In closing, Q3 represented a pivotal chapter of MagnaChip as we successfully closed the sale of Foundry business and Fab 4 that ultimately resulted in MagnaChip becoming a pure-play products company with a very healthy balance sheet for the first time. Across the company, we are making well-planned moves to realign our resources, sharpen our R&D focus on key priority areas and improve our operational efficiency.
More importantly, the upswing in demand which began since July is continuing into the fourth quarter. We are encouraged by the robust growth opportunities ahead of us, which creates a stronger foundation for profitable growth. We continue to push the envelope on enhancing our competitive position through continuous technology advancement, addressable market expansion and strategic customer engagements.
Now, I will turn the call over to Dr. Woo and come back for the Q&A.
Thank you, YJ, and welcome to everyone on the call. Let’s start with key financial metrics for Q3. Total revenue in Q3 was $124.8 million, up 5% from Q2 and down 16.3% from Q3 a year ago.
Revenue from the standard product business was $116.3 million, up 6.7% from Q2 and down 16.5% from the same quarter a year ago. The sequential increase was driven mainly by strong demand in our Power products for personal transportation and TV applications.
The year-over-year decline was primarily due to the U.S. Government’s export restrictions on Huawei that impacted the shipment of certain OLED Display Driver ICs to our customers. The year-over-year decline was also attributable to the strategic exit of non-auto LCD business, which accounted for $10.4 million in Q3 2019 and nil in Q3 2020.
Display revenue in Q3 was $69.6 million, up 0.6% quarter-over-quarter and down 23.2% year-over-year. Adjusting the non-auto LCD business, it was down about 13% year-over-year. Power revenue in Q3 was $46.7 million, up 17.3% quarter-over-quarter and down 4.2% year-over-year. The sequential improvement in the Power business was due to a solid rebound in the China market.
Gross profit margin in Q3 was 22.9%, down 4.1 percentage points from Q2 and down 0.7 percentage points or 70 basis points from Q3 a year ago. There were two unusual items as mentioned by YJ earlier that collectively translated into a negative 3% gross profit margin hit in the third quarter.
Turning now to operating expenses in Q3, operating expenses were $25.4 million or 20.3% of total revenue, as compared to $23.5 million or 19.8% in Q2 and $20.9 million or 14% for the same quarter a year ago.
SG&A in Q3 was $12.9 million, as compared to $12.4 million in Q2 and $10.7 million in Q3 2019.
R&D in Q3 was $12.5 million, as compared to $11.1 million in Q2 and $10.2 million in Q3 last year.

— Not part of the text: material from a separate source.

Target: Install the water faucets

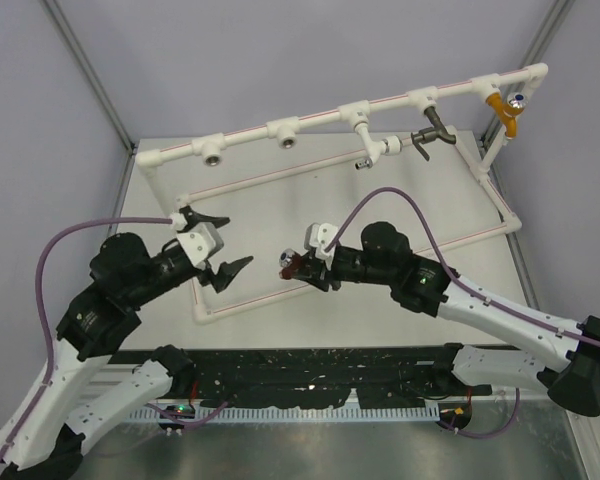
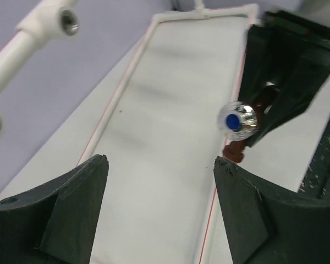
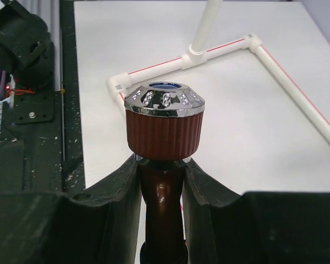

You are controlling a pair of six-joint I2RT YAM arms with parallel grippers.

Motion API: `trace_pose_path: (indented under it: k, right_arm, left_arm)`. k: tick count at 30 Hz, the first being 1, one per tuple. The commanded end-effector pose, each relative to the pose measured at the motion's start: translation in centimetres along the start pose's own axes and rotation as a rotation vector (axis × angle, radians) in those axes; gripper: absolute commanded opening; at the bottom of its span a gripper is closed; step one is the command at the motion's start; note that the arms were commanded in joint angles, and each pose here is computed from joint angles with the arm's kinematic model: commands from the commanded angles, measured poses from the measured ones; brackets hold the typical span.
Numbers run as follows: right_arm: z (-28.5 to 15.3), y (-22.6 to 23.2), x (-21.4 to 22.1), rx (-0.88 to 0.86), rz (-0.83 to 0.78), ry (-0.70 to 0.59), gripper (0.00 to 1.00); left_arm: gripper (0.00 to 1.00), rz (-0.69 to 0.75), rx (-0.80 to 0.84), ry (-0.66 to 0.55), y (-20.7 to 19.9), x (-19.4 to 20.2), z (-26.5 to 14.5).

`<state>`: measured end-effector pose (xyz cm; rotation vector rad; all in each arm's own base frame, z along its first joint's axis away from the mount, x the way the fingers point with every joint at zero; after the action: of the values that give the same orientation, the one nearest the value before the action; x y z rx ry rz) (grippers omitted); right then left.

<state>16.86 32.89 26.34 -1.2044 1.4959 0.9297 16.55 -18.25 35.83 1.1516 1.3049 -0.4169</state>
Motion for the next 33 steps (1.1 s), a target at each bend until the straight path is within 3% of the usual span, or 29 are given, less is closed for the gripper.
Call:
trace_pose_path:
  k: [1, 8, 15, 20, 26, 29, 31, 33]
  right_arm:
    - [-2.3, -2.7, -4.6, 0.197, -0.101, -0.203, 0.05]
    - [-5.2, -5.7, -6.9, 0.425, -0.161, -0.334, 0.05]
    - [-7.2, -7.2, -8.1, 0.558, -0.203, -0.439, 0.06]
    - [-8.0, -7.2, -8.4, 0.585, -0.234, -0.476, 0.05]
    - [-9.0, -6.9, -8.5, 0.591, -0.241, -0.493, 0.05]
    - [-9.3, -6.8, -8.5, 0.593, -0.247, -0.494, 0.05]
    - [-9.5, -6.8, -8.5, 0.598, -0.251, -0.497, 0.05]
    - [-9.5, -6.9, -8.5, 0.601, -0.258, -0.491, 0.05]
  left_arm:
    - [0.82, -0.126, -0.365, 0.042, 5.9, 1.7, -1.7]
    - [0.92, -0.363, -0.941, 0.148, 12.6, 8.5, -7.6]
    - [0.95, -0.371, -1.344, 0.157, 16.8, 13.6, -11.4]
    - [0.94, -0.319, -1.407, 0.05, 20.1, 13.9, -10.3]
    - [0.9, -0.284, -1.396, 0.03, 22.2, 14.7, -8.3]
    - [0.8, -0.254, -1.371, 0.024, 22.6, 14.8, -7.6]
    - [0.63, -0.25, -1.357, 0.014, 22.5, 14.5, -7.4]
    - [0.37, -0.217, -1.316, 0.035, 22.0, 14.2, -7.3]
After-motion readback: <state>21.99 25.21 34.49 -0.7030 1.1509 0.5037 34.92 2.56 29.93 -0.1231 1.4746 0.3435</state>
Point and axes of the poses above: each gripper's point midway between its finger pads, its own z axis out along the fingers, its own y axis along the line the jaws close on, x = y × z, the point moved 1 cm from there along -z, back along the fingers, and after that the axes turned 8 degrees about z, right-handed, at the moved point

Stock compensation charges included in operating expenses were $2 million in Q3, $1.4 million in Q2 and $0.4 million in Q3 of last year.
Adjusted operating income in Q3 was $8.8 million, down from $10.1 million in Q2 and down from $14.8 million in Q3 a year ago.
Adjusted EBITDA in Q3 was $11.7 million, down from $12.7 million in Q2 and down from $17.4 million in Q3 a year ago.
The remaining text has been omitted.